Data import with readr
On of the best packages to import data is readr. First, we should install it.
install.packages("readr")
library(readr)readr has multiple functions to read different type of files. Here, I am concerned with reading CSV files. To this, we should use read_csv(). The first argument in this command is the path to the target file.
Some helpful functions
- skip and comment
Sometimes there are a few lines of metadata at the top of the file. You can use skip = n to skip the first n lines; or use comment = "#" to drop all lines that start with (e.g.) #.
Col names
The data might not have column names. You can use
col_names = FALSEto tellread_csv()not to treat the first row as headings, and instead label them sequentially from X1 to Xn.Alternatively you can pass col_names a character vector which will be used as the column names. For instance:
read_csv("1,2,3\n4,5,6", col_names = c("x", "y", "z"))
NA
Another option that commonly needs tweaking is na: this specifies the value (or values) that are used to represent missing values in your file: read_csv("a,b,c\n1,2,.", na = ".")
Parsing a vector
parse_*() function take a character vector and return a more specialised vector like a logical, integer, or date.

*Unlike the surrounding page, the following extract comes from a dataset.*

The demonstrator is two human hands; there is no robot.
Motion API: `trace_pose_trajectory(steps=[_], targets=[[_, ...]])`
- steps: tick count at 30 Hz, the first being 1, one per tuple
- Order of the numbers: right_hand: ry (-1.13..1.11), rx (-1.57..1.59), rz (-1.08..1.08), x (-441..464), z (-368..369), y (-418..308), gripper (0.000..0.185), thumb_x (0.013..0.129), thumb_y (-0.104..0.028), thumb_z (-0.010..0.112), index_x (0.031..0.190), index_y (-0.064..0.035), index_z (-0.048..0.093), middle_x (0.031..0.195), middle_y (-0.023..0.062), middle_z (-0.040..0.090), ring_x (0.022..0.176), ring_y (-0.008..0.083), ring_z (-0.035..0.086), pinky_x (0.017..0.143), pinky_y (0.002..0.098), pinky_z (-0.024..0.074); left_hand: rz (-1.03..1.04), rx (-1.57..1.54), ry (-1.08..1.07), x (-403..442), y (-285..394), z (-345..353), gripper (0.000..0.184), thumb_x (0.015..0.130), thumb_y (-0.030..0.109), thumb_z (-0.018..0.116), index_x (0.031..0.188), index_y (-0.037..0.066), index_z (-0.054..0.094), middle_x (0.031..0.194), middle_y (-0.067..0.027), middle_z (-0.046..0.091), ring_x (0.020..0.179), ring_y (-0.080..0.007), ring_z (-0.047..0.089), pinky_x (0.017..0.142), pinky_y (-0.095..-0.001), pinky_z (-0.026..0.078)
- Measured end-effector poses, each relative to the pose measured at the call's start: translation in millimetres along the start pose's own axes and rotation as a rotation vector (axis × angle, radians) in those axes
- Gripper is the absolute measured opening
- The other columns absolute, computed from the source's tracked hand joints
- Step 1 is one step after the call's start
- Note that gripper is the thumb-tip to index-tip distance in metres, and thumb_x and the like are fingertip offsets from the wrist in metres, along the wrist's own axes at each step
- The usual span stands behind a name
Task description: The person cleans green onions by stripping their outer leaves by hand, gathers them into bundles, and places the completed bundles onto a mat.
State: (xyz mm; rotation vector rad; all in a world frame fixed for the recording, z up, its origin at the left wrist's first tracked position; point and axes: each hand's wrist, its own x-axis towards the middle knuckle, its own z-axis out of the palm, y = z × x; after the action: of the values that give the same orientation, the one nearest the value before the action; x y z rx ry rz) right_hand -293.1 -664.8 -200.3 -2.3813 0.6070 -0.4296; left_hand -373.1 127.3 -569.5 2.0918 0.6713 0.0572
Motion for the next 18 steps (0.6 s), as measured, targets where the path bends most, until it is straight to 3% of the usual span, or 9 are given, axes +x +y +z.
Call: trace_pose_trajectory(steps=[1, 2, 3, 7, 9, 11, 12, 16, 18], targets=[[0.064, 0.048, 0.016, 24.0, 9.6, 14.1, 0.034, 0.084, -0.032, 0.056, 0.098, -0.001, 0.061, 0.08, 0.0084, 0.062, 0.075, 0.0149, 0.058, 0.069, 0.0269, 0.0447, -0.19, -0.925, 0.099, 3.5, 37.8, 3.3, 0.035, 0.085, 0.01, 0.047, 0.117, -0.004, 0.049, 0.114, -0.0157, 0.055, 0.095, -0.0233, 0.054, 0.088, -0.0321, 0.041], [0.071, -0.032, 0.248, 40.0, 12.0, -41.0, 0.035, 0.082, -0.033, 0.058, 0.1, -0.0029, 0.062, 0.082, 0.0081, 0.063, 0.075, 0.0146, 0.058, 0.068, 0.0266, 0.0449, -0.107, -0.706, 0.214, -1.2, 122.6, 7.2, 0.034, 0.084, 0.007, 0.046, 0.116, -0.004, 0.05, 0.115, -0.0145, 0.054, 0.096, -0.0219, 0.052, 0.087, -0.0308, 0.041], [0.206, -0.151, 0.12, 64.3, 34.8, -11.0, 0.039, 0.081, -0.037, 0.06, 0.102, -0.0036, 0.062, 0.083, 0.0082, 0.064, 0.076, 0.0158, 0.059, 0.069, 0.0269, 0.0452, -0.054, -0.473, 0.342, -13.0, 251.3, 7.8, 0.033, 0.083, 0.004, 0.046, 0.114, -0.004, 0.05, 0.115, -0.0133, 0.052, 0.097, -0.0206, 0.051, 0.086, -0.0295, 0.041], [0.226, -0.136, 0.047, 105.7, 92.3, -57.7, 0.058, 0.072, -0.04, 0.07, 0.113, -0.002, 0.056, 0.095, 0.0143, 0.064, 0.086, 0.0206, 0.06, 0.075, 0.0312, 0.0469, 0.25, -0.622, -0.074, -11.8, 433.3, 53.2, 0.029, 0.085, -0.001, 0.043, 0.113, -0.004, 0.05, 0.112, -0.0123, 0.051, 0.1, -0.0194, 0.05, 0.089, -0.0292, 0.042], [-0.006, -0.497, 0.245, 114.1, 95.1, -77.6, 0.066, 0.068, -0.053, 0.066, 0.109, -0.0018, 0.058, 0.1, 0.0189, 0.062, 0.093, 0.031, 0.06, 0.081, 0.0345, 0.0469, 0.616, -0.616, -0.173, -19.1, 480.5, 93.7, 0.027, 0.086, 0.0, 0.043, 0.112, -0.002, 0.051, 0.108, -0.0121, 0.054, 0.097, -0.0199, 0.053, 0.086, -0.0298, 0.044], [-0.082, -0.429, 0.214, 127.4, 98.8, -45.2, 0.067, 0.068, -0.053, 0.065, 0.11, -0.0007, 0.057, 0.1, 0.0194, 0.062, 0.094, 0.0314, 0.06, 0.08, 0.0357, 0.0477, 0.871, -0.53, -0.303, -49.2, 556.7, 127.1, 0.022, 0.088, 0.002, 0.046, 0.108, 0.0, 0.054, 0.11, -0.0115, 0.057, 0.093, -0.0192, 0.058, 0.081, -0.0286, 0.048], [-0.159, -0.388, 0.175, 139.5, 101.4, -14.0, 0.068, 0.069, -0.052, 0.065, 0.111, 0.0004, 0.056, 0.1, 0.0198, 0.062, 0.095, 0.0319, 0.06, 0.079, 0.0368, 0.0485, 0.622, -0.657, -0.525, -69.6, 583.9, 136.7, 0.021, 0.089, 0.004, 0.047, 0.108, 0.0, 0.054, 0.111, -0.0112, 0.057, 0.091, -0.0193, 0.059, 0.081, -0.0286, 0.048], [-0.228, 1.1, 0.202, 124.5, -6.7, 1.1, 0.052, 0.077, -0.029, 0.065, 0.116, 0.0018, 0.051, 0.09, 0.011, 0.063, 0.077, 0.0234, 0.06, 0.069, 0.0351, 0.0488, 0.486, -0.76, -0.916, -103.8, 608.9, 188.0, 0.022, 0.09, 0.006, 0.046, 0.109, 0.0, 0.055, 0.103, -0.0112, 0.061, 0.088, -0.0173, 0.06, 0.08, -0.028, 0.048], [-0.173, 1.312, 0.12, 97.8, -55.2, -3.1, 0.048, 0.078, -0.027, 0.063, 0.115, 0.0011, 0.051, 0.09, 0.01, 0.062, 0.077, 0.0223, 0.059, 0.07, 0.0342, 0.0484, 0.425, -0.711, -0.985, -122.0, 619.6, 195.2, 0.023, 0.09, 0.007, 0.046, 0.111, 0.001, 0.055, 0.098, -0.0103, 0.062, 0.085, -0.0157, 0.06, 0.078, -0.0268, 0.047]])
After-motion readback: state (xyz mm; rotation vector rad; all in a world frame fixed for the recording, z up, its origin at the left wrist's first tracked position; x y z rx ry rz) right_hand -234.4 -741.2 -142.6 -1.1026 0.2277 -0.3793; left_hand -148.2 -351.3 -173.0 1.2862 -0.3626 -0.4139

The aim of computing (e.g., machine learning and NLP) is to unify the input, because algorithms could work best on unified and flat data.Thus, data should be in same format to be analyzed in R. It is also true for pre-proccessing data. As such, machine methods produce uniform outputs
The parse_*() functions are uniform: the first argument is a character vector to parse, and the na argument specifies which strings should be treated as missing: parse_integer(c("1", "231", ".", "456"), na = ".")
- If parsing fails, you’ll get a warning. You could use
problems()to get the complete set of errors. This returns a tibble, which you can then manipulate with dplyr.
Parse numbers
Three problems make parsing numbers tricky:
- People write numbers differently in different parts of the world. For example, some countries use . in between the integer and fractional parts of a real number, while others use ,.
solution: To address the first problem, readr has the notion of a “locale”, an object that specifies parsing options that differ from place to place. When parsing numbers, the most important option is the character you use for the decimal mark. You can override the default value of . by creating a new locale and setting the decimal_mark argument: parse_double("1,23", locale = locale(decimal_mark = ","))
point: parse_number() works in this case as well.
- Numbers are often surrounded by other characters that provide some context, like “$1000” or “10%”.
Solution: parse_number() addresses the second problem: it ignores non-numeric characters before and after the number. This is particularly useful for currencies and percentages, but also works to extract numbers embedded in text.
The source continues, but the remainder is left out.